May 30th, 2007 at 1:12 pm
Interesting choice of 2 websites to be thinking on at one time. What’s the relationshgip between the 2? They are diametrically opposed, antithetical and mutually exclusive. One asserts that there is a God who is the creator and sustainer of all that is. The designer and Master planer. The other posits, just as emphatically that there is no god and we (and all that is) are here by cosmic accident and the random process of natural selection, totally devoid of any plan or design. Allegience to one necessarily requires total rejection of the other. Trying to hold to both at the same time is an exercise in futility and intellectual folly.
What am I missing here? I don’t get it.
May 31st, 2007 at 9:06 am
OK, if your going to try to say something smart, you should at least spell it right….
relationshgip = relationship
planer = planner
:-]
dad
May 31st, 2007 at 10:15 am
Dad, the problem with your criticism is, of course, the idea of allegiance to an idea. You have probably heard the aphorism, “The map is not the territory.” It is to God and Reality that I give my allegiance, not to the maps we have devised to describe and understand them.
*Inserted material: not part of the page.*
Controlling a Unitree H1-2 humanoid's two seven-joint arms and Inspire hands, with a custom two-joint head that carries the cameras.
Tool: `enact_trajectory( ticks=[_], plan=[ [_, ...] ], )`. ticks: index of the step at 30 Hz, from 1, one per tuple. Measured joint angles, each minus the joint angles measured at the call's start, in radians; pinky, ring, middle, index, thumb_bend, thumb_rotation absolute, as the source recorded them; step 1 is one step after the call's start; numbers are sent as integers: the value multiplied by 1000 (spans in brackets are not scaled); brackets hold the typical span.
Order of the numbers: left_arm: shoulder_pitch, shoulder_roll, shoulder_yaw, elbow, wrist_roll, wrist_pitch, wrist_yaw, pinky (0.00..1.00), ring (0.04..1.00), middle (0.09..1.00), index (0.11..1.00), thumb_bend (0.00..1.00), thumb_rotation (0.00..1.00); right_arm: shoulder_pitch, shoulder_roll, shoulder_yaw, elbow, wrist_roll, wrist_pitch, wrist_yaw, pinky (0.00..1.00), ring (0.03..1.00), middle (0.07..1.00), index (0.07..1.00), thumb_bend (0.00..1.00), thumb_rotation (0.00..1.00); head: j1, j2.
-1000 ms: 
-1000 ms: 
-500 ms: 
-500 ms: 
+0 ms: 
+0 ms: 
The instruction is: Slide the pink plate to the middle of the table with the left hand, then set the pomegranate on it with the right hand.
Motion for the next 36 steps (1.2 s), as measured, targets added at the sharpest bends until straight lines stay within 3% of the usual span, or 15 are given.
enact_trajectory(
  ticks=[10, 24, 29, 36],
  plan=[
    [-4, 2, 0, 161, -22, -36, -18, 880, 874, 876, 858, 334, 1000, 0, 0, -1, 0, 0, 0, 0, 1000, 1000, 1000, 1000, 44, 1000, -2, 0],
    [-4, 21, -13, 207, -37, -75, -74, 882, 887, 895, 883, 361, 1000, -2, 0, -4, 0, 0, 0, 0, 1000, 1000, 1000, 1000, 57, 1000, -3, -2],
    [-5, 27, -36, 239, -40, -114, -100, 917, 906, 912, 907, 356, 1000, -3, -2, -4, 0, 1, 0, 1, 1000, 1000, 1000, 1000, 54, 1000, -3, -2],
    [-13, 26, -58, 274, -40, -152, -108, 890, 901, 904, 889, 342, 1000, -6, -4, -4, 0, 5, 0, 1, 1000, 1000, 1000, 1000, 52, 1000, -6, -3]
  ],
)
If one map accounts for significant features of the land that another fails to note, it’s best to carry them both and consult each where it’s appropriate and useful. The Bible is an excellent but (necessarily) incomplete map. It tells us that God created the world, but it does not account for how it was done (laws of physics, genetics and so on). Evolution offers us a viable model for one aspect of how it happened but fails to tell us who is responsible for designing the process. This too is incomplete.
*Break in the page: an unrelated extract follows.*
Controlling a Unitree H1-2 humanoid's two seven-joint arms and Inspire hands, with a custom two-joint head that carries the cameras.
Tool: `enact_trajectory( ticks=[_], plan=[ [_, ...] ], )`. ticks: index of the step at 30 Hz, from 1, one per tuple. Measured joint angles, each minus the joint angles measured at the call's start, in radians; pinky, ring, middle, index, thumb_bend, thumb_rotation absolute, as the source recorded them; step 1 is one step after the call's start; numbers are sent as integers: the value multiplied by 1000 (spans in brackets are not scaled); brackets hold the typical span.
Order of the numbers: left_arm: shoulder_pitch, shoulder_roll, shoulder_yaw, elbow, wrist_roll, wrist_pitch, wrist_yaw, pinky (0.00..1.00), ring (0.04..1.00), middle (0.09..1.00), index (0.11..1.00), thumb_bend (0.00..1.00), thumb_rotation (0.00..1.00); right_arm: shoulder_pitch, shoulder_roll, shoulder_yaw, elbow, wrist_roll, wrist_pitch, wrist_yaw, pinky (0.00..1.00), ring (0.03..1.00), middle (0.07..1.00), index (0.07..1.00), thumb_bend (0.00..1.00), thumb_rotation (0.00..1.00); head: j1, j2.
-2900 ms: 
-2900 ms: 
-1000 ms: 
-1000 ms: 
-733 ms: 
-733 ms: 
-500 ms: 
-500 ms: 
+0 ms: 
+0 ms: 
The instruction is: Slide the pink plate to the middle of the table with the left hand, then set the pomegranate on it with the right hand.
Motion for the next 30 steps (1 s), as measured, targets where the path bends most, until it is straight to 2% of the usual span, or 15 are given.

Rigid allegiance to one or the other set of ideas would greatly diminish one’s capacity to understand what is and place artificial, static limits on it. I believe it is best to stay open to constant revision and refinement of our ideas instead.
That’s just my perspective on the situation.
-Adam
May 31st, 2007 at 12:38 pm
Adam,
OK, I get your map analogy, but when you hold two maps that give you not just a “different perspective”, but conflicting conclusions about which way to go, you need to trust one, and lay the other aside. Your life could depend on the choice of which map to follow.
Tooby & Cosmides say,
“But what did the actual designer of the human brain do, and why?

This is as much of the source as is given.